On Monday, Replimune Group Inc. ( REPL ) is reeling after the FDA unexpectedly rejected its skin cancer treatment, triggering a stock plunge and a wave of investor outrage.

Shares fell sharply Monday on heavy volume, capping a month-long slide of nearly 43%.

At last check, the stock is trading lower with a session volume of 15.96 million compared to the average volume of 7.87 million, as per data from Benzinga Pro.

Over the past month, the stock has declined by almost 43%.

The FDA’s top cancer drug regulator stepped in during the final stages of a heated review of Replimune’s skin cancer treatment — a move that played a key role in the drug being rejected at the last minute, despite support from some within the agency, STAT has learned.
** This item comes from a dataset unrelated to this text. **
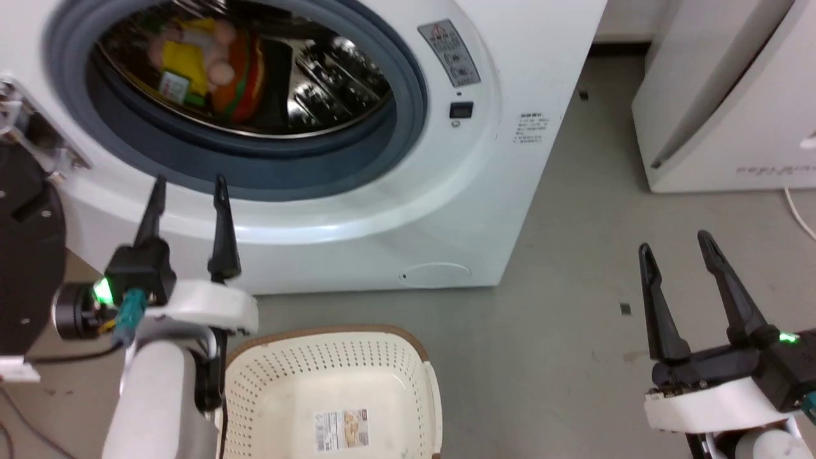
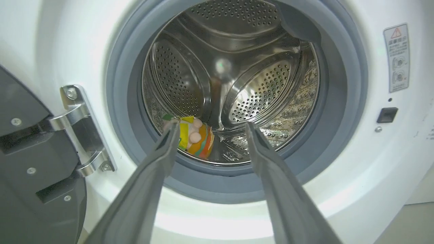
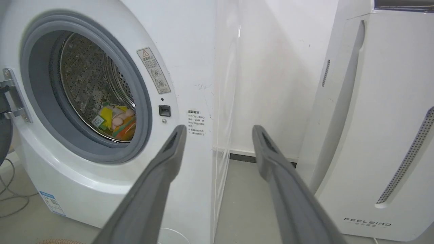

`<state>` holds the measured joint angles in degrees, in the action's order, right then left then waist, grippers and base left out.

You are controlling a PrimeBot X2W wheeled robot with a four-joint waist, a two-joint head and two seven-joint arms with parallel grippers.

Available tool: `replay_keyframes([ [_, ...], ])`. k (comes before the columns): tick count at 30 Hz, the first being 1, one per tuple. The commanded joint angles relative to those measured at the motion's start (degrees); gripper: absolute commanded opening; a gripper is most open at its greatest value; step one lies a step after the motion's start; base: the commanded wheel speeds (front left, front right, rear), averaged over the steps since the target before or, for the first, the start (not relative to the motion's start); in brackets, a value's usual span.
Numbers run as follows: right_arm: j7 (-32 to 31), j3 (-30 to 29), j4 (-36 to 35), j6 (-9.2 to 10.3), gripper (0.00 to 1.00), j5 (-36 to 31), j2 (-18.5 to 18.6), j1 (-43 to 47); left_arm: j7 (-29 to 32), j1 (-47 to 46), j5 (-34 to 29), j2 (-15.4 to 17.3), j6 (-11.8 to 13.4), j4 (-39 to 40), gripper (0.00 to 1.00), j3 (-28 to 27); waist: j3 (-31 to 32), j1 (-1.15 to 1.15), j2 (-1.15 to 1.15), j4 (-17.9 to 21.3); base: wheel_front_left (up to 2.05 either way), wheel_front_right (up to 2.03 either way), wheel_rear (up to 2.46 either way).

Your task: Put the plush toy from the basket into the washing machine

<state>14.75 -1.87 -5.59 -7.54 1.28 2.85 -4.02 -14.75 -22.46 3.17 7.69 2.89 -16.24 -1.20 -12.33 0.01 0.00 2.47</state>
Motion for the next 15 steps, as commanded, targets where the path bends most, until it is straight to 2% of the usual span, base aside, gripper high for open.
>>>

Ongoing leadership changes, staff turnover, and internal issues at the FDA influenced the review process and the decision to deny approval.

Replimune ( REPL ) found itself caught in the middle of the agency’s internal turmoil.

Also Read: Moderna, Merck Reveal Three-Year Data For Individualized Cancer Therapy In High-Risk Melanoma Patients

Most recently, Vinay Prasad, the former director of the U.S. Food and Drug Administration's (FDA) Center for Biologics Evaluation and Research (CBER), resigned within three months of appointment.

Dr. Prasad has openly criticized the biopharmaceutical industry and the FDA for using accelerated approvals broadly based on surrogate endpoints.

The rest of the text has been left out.